§ TO DO
Please reproduce each line of the data below as it stands.
+ + + + +
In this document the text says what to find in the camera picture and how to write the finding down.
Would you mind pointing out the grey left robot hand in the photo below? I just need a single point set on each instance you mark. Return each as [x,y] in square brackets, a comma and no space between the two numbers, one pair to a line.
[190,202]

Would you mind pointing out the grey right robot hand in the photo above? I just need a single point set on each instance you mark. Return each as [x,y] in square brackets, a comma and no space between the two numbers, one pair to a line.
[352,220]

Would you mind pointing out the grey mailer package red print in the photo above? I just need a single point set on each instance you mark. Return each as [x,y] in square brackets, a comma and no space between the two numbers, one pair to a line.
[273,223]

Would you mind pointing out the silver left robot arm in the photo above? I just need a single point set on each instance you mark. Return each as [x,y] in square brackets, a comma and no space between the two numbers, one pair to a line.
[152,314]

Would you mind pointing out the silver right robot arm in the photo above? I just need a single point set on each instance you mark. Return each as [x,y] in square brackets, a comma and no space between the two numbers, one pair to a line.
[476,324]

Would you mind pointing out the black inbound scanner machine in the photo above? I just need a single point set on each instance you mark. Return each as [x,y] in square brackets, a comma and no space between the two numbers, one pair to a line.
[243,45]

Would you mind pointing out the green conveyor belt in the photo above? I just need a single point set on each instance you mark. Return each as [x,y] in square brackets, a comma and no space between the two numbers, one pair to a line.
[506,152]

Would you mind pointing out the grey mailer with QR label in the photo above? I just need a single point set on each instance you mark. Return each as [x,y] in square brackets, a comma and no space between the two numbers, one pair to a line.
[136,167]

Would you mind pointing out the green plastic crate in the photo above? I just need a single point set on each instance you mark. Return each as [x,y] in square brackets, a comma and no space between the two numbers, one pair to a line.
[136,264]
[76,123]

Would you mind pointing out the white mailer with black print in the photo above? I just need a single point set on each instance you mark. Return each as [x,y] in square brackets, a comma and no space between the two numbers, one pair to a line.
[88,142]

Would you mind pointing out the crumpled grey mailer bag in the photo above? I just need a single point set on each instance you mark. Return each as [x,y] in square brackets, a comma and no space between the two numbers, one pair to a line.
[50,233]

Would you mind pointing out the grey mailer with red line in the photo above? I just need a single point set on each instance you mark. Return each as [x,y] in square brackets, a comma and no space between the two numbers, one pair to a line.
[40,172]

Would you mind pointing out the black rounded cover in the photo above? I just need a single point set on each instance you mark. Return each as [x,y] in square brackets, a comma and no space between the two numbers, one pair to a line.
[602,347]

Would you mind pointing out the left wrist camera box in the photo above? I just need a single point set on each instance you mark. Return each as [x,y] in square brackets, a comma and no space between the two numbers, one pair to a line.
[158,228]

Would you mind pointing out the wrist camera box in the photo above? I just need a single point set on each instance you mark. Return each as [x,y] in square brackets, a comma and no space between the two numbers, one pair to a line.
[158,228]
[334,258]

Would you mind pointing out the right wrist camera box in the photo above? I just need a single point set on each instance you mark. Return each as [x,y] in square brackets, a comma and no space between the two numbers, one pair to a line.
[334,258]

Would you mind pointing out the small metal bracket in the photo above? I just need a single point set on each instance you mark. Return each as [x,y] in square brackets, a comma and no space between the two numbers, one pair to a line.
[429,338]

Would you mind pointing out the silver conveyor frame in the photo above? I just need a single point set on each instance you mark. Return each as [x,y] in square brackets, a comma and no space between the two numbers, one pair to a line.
+ + + + +
§ RESULT FOR THIS TASK
In this document the text says what to find in the camera picture and how to write the finding down.
Would you mind pointing out the grey left robot hand in the photo below? I just need a single point set on each instance you mark. Return each as [x,y] in square brackets, a comma and no space between the two numbers, one pair to a line.
[190,202]

Would you mind pointing out the grey right robot hand in the photo above? I just need a single point set on each instance you mark. Return each as [x,y] in square brackets, a comma and no space between the two numbers, one pair to a line.
[352,220]

Would you mind pointing out the grey mailer package red print in the photo above? I just need a single point set on each instance you mark. Return each as [x,y] in square brackets, a comma and no space between the two numbers, one pair to a line.
[273,223]

Would you mind pointing out the silver left robot arm in the photo above? I just need a single point set on each instance you mark. Return each as [x,y] in square brackets, a comma and no space between the two numbers, one pair to a line.
[152,314]

Would you mind pointing out the silver right robot arm in the photo above? I just need a single point set on each instance you mark. Return each as [x,y] in square brackets, a comma and no space between the two numbers, one pair to a line.
[476,324]

Would you mind pointing out the black inbound scanner machine in the photo above? I just need a single point set on each instance you mark. Return each as [x,y] in square brackets, a comma and no space between the two numbers, one pair to a line.
[243,45]

Would you mind pointing out the green conveyor belt in the photo above? I just need a single point set on each instance you mark. Return each as [x,y] in square brackets, a comma and no space between the two numbers, one pair to a line.
[506,152]

Would you mind pointing out the grey mailer with QR label in the photo above? I just need a single point set on each instance you mark. Return each as [x,y] in square brackets, a comma and no space between the two numbers, one pair to a line.
[136,167]

Would you mind pointing out the green plastic crate in the photo above? I just need a single point set on each instance you mark. Return each as [x,y] in square brackets, a comma and no space between the two numbers, one pair to a line.
[136,264]
[76,123]

Would you mind pointing out the white mailer with black print in the photo above? I just need a single point set on each instance you mark. Return each as [x,y] in square brackets, a comma and no space between the two numbers, one pair to a line.
[88,142]

Would you mind pointing out the crumpled grey mailer bag in the photo above? I just need a single point set on each instance you mark. Return each as [x,y] in square brackets, a comma and no space between the two numbers, one pair to a line.
[50,233]

Would you mind pointing out the grey mailer with red line in the photo above? I just need a single point set on each instance you mark. Return each as [x,y] in square brackets, a comma and no space between the two numbers, one pair to a line.
[40,172]

Would you mind pointing out the black rounded cover in the photo above? I just need a single point set on each instance you mark. Return each as [x,y] in square brackets, a comma and no space between the two numbers, one pair to a line.
[602,347]

Would you mind pointing out the left wrist camera box in the photo above? I just need a single point set on each instance you mark. Return each as [x,y] in square brackets, a comma and no space between the two numbers, one pair to a line.
[158,228]

Would you mind pointing out the wrist camera box in the photo above? I just need a single point set on each instance you mark. Return each as [x,y] in square brackets, a comma and no space between the two numbers, one pair to a line.
[158,228]
[334,258]

Would you mind pointing out the right wrist camera box in the photo above? I just need a single point set on each instance you mark. Return each as [x,y] in square brackets, a comma and no space between the two numbers, one pair to a line.
[334,258]

Would you mind pointing out the small metal bracket in the photo above? I just need a single point set on each instance you mark. Return each as [x,y] in square brackets, a comma and no space between the two numbers, one pair to a line.
[429,338]

Would you mind pointing out the silver conveyor frame in the photo above? I just need a single point set on each instance you mark. Return each as [x,y] in square brackets, a comma and no space between the two numbers, one pair to a line.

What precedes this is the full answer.